When interested investigators ask Morrissey if genetic genealogy can help their case, he sometimes has to turn them away: "We'd love to help, but don't waste your resources."

Still, the former prosecutor called the genealogy testing a significant advancement. The analysis of DNA from crime scenes was the first step. Then came the CODIS database, creating a collection of DNA that those crime-scene samples could be tested against.

"But when the guy isn't in the database, what do you do?" Morrissey said. "Sadly, a lot of people do nothing."

United Data Connect began as a company that specialized in familial DNA testing. It's similar to genetic genealogy but doesn't use as broad of a pool. Only 13 states in the country have familial DNA databases, which collects DNA of convicted felons. If the person who left DNA at a crime scene has an immediate family member – a father, brother, sister or mother – who is in the familial database as a convicted felon, then a match can be found.

But even then, Morrissey said, the pool is limited.

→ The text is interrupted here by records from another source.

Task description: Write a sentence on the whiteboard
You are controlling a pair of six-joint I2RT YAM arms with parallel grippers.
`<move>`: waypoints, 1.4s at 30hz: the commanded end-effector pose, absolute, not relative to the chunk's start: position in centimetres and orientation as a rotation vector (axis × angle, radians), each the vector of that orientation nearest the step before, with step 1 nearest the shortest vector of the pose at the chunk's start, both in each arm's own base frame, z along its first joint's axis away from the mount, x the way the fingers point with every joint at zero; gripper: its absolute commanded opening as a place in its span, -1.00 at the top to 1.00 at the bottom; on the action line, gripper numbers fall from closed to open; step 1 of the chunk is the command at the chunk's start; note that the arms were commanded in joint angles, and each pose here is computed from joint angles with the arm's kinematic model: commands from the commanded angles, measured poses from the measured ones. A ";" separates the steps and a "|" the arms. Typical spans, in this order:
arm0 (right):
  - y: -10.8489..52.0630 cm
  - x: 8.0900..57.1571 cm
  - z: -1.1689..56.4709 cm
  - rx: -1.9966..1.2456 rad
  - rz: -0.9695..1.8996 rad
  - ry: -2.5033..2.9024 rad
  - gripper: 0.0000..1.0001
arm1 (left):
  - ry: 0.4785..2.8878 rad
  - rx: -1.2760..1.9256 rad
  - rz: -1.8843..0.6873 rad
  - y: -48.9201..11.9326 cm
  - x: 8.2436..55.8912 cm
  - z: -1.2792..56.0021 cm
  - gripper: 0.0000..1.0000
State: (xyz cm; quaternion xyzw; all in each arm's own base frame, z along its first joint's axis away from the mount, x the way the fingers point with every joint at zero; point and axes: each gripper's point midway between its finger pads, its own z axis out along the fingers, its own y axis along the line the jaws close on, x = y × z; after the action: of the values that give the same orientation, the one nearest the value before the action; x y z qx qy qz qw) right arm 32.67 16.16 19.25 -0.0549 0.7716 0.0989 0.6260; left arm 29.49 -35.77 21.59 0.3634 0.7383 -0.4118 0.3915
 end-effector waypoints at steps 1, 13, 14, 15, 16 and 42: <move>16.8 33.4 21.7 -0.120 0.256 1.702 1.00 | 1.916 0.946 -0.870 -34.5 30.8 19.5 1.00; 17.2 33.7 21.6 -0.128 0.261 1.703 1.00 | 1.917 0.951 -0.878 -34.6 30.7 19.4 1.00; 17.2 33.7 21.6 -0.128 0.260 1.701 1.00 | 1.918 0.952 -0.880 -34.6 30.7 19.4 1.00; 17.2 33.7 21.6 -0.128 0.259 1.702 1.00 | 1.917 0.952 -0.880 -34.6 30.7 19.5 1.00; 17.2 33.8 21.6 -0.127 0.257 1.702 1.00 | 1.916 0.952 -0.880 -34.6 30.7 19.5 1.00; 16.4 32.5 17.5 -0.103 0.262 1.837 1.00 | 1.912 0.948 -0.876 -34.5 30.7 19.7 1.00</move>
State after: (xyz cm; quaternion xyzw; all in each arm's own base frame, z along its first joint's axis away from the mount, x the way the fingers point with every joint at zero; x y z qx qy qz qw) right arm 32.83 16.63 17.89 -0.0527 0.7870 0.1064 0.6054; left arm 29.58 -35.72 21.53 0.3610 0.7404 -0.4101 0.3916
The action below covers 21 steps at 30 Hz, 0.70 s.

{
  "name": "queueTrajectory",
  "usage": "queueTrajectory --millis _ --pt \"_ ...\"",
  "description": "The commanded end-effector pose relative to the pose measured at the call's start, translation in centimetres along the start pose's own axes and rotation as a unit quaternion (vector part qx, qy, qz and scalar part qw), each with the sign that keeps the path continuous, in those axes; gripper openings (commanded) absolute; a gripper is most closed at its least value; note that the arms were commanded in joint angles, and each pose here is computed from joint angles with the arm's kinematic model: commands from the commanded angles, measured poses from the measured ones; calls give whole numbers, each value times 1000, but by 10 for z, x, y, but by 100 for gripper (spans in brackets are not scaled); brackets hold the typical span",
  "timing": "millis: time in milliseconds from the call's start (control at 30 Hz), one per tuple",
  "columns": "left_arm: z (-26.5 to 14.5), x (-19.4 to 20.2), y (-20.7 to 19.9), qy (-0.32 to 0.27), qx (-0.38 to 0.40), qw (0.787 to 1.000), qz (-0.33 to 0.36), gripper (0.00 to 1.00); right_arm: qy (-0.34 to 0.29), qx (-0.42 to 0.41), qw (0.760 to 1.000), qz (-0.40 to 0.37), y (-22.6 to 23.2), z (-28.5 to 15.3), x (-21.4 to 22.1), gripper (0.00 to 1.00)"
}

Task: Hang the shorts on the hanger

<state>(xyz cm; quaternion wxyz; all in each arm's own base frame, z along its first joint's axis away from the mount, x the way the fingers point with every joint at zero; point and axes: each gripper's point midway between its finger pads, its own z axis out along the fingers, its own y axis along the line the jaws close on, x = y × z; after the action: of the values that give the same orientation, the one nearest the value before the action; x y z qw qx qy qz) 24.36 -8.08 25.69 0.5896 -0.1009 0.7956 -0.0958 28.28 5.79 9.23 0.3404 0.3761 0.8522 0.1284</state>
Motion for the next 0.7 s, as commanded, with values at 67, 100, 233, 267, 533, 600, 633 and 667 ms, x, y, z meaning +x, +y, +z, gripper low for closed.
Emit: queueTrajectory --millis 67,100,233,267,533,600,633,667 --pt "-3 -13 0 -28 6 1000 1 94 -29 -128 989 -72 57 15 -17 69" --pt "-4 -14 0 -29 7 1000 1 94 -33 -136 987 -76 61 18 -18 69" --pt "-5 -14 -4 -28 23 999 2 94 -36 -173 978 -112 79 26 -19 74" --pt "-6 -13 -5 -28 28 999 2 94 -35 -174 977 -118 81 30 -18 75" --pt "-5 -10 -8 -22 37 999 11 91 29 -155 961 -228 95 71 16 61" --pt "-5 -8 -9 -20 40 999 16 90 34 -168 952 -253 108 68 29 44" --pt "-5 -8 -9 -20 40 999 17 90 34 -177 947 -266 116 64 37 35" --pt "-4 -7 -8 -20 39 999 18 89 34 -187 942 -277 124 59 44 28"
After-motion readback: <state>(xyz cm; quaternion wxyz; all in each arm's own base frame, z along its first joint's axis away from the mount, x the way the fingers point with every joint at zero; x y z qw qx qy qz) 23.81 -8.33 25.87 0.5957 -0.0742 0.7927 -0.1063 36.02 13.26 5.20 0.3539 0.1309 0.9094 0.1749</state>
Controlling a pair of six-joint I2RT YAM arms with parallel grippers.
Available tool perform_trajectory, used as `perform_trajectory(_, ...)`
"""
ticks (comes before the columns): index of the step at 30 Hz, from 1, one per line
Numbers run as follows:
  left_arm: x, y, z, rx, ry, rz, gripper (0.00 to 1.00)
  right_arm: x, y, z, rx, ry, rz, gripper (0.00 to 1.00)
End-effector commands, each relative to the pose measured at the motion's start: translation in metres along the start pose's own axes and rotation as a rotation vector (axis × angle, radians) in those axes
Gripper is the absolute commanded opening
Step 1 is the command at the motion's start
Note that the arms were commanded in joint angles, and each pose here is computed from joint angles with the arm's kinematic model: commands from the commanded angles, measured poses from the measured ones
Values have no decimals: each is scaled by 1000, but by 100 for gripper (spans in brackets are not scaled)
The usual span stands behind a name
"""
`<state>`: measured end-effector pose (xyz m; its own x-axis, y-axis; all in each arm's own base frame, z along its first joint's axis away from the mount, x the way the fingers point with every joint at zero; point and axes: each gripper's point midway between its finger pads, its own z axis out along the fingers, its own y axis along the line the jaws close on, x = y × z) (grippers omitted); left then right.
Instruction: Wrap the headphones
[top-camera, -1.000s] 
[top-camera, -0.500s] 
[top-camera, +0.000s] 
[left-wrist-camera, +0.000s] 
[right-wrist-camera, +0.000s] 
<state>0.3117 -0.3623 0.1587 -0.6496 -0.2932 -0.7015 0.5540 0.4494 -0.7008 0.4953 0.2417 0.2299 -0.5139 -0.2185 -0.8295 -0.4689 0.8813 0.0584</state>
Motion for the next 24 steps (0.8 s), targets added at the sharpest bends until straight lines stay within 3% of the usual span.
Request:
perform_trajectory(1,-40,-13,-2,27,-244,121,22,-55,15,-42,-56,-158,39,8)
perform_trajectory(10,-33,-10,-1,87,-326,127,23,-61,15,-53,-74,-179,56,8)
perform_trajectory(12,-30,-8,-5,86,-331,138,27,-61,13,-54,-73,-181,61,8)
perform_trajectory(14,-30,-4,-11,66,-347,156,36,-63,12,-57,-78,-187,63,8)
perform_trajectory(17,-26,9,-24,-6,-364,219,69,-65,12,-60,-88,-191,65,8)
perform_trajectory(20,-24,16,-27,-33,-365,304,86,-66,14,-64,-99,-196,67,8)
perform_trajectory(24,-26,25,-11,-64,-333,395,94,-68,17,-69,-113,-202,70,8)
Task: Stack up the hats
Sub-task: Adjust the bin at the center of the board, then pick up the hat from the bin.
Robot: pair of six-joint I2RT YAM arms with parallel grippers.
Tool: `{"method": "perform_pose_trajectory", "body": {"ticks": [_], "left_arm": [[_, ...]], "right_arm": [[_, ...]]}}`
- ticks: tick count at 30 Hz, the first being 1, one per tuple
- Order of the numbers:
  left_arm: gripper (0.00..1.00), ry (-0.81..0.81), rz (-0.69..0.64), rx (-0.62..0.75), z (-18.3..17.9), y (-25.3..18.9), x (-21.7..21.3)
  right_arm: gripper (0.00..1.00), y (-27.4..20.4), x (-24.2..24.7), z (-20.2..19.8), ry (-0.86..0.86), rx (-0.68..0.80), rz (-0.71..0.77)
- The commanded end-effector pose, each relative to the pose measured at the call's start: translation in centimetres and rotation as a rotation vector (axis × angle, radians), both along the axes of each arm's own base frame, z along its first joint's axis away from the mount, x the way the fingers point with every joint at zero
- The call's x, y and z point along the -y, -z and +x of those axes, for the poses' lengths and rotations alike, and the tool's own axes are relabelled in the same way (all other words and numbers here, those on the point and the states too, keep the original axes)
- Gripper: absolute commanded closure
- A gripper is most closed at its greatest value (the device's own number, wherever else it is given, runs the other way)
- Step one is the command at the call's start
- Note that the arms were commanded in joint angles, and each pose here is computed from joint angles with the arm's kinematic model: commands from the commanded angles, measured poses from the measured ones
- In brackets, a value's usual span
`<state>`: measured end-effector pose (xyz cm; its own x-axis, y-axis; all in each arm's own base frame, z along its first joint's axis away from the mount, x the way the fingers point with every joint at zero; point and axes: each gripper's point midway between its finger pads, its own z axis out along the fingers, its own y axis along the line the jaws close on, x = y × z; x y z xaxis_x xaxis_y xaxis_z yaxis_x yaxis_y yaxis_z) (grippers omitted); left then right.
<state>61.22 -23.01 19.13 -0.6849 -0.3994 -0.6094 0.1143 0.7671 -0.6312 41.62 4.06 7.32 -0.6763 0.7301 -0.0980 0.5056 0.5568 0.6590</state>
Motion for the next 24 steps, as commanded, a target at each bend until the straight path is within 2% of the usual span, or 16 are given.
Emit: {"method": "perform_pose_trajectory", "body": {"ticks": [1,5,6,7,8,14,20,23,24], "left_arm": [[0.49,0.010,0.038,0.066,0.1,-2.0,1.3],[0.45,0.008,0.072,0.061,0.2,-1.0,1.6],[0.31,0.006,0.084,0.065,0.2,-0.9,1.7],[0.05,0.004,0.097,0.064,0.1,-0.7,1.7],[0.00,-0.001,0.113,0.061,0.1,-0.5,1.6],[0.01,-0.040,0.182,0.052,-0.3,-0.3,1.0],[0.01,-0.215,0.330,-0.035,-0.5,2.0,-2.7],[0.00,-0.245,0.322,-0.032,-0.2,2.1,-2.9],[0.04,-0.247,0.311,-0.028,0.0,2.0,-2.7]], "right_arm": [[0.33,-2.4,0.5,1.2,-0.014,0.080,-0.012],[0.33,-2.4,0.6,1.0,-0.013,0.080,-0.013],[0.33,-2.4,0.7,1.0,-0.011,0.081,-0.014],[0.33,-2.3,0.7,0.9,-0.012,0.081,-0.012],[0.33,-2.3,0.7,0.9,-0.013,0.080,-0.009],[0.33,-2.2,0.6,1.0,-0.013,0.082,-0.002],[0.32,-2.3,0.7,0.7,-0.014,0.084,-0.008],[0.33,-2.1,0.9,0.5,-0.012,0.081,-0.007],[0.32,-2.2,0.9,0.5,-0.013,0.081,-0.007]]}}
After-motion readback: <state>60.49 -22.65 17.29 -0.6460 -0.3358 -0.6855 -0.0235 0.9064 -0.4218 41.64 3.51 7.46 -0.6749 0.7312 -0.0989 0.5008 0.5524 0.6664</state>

Genetic genealogy testing broadened that pool.

Both Morrissey and Alberti cautioned that genealogy results, no matter how big of a breakthrough, are just investigative leads. Even in the Moore case, investigators still needed the DNA sample from Perea's daughter to confirm a match.

The genealogy testing, though, took a case from nowhere to somewhere. There likely would have been no other way to solve the case – Moore and Perea had no prior relationship, and no one in their families knew one or the other.

"The only connection they had was that she was hitchhiking and he stopped to pick her up," Alberti said. "And their last connection is when he killed her."